### PROVIDED DATA
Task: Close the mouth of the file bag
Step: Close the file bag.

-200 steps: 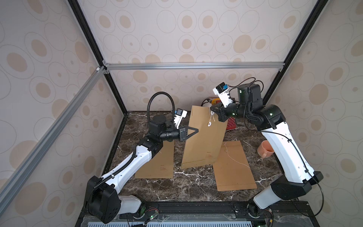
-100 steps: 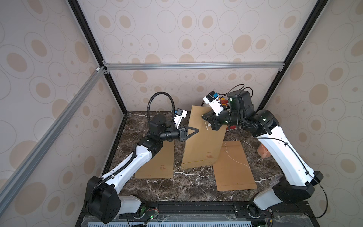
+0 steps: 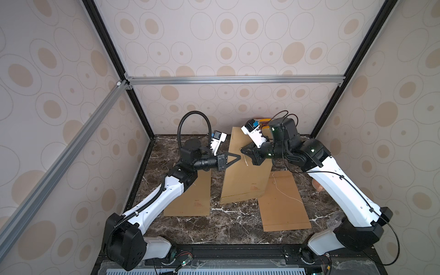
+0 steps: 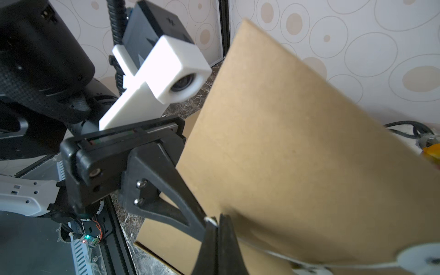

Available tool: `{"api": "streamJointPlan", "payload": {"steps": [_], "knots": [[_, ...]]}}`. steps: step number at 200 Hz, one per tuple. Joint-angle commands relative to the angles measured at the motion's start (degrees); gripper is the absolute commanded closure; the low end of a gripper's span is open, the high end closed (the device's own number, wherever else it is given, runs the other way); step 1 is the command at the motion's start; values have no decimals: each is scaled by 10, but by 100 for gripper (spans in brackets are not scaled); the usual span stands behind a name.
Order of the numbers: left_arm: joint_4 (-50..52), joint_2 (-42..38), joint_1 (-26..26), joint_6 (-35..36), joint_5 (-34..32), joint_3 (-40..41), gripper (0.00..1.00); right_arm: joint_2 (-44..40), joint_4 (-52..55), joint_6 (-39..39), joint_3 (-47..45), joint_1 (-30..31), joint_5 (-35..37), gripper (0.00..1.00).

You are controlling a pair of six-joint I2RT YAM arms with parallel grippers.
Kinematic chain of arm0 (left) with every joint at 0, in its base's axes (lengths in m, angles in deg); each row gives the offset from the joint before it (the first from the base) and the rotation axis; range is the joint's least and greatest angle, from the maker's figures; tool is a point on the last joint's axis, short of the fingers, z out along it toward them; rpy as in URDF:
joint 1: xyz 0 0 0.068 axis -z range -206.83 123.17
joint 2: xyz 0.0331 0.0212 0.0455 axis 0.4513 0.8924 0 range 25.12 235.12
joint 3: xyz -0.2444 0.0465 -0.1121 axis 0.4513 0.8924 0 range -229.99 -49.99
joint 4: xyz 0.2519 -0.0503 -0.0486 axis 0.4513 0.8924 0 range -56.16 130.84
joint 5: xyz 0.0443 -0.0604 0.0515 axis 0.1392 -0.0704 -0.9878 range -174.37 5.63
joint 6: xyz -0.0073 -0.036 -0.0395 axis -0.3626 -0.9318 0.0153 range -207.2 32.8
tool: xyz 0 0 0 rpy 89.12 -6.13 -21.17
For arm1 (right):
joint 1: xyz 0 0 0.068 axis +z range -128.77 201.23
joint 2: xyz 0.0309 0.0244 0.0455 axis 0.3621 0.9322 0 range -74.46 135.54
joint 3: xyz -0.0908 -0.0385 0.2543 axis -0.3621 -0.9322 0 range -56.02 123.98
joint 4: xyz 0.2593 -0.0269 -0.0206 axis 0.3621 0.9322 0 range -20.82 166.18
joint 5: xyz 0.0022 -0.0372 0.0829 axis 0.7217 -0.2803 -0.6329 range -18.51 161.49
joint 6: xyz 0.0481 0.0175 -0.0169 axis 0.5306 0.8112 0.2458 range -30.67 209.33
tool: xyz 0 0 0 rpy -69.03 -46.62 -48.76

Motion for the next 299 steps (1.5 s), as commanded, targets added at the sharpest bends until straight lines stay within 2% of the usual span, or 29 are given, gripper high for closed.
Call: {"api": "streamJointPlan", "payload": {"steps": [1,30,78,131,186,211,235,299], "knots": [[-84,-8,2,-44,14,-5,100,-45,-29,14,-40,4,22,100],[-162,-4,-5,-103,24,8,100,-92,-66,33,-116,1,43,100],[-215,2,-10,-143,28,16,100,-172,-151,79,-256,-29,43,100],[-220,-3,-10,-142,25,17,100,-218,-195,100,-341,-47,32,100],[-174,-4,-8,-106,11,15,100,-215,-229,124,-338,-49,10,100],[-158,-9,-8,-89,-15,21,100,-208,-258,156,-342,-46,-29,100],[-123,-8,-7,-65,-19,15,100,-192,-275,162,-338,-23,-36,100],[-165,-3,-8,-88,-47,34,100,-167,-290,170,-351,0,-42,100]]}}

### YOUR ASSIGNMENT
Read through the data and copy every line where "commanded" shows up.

### EXPECTED OUTPUT
Available tool: `{"api": "streamJointPlan", "payload": {"steps": [_], "knots": [[_, ...]]}}`. steps: step number at 200 Hz, one per tuple. Joint-angle commands relative to the angles measured at the motion's start (degrees); gripper is the absolute commanded closure; the low end of a gripper's span is open, the high end closed (the device's own number, wherever else it is given, runs the other way); step 1 is the command at the motion's start; values have no decimals: each is scaled by 10, but by 100 for gripper (spans in brackets are not scaled); the usual span stands behind a name.
Motion for the next 299 steps (1.5 s), as commanded, targets added at the sharpest bends until straight lines stay within 2% of the usual span, or 29 are given, gripper high for closed.

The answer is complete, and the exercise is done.